-- WHAT TO WORK ON --
Repeat everything in the listing exactly, except for the images.

____________

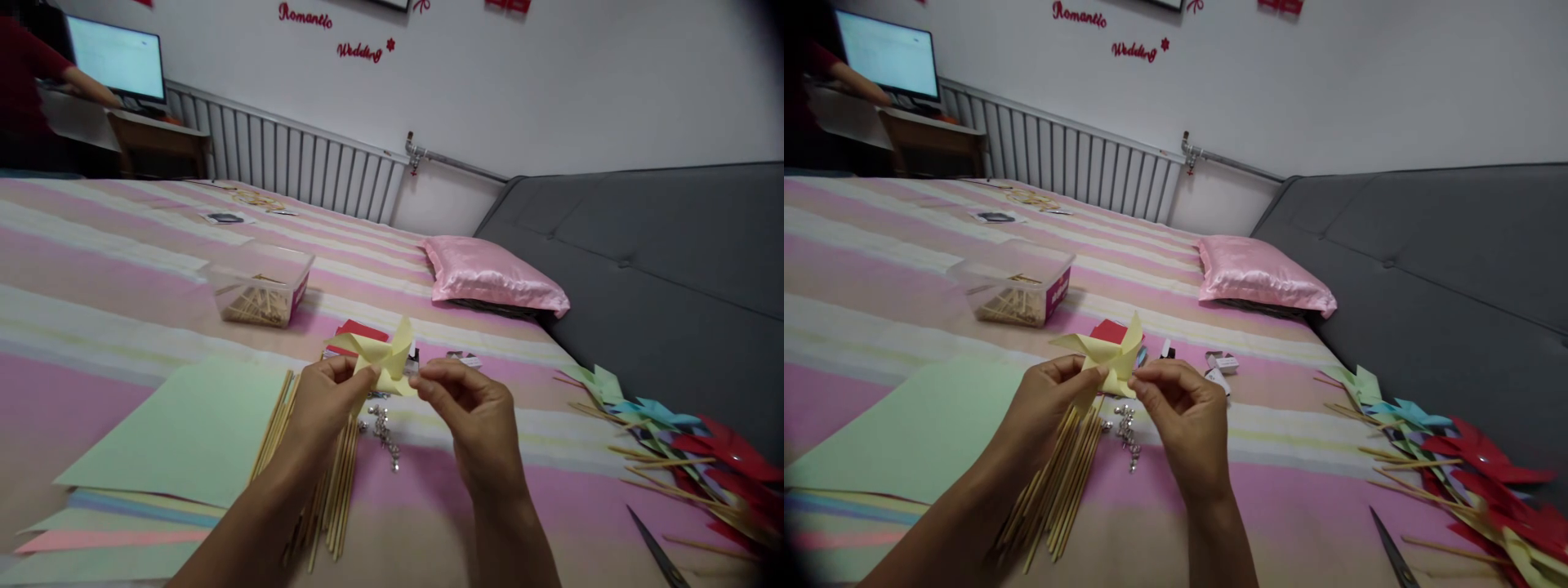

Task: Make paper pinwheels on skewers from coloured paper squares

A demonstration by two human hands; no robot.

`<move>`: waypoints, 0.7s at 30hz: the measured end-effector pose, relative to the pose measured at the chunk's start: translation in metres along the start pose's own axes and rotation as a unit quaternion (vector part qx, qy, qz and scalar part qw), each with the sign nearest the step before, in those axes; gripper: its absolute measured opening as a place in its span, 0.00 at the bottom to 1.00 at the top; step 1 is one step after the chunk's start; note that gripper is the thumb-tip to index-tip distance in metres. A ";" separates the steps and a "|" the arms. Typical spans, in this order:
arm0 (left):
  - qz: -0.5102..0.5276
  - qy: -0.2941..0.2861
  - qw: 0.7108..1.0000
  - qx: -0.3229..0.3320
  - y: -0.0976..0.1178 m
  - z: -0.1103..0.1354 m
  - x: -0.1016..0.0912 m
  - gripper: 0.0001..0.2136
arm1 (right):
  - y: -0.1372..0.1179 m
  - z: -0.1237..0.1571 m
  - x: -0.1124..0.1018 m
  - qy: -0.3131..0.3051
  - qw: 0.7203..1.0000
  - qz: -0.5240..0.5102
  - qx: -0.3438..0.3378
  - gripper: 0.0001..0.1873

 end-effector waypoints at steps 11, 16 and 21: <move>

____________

-- SOLUTION FOR THIS PROBLEM --
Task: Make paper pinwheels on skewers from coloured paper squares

A demonstration by two human hands; no robot.

`<move>`: waypoints, 0.7s at 30hz: the measured end-effector pose, relative to the pose measured at the chunk's start: translation in metres along the start pose's own axes and rotation as a unit quaternion (vector part qx, qy, qz and scalar part qw), each with the sign nearest the step before, in those axes; gripper: its absolute measured opening as a place in its span, 0.00 at the bottom to 1.00 at the top; step 1 is one step after the chunk's start; note that gripper is the thumb-tip to index-tip distance in metres. A ";" separates the steps and a "|" the arms. Typical spans, in this order:
arm0 (left):
  - qz: -0.5102..0.5276
  - qy: -0.2941..0.2861
  - qw: 0.7108..1.0000
  - qx: -0.3229..0.3320
  - y: -0.0976..0.1178 m
  - z: -0.1103..0.1354 m
  - x: -0.1016..0.0912 m
  - gripper: 0.0001..0.2136
arm1 (right):
  - y: -0.1372..0.1179 m
  - z: -0.1237..0.1571 m
  - x: -0.1124..0.1018 m
  - qy: -0.3131..0.3051
  - qw: 0.7203..1.0000
  - qz: -0.5240..0.5102
  - qx: -0.3438..0.3378
  - gripper: 0.0001..0.1873

 end-effector waypoints at steps 11, 16 and 21: <move>

No additional answer is expected.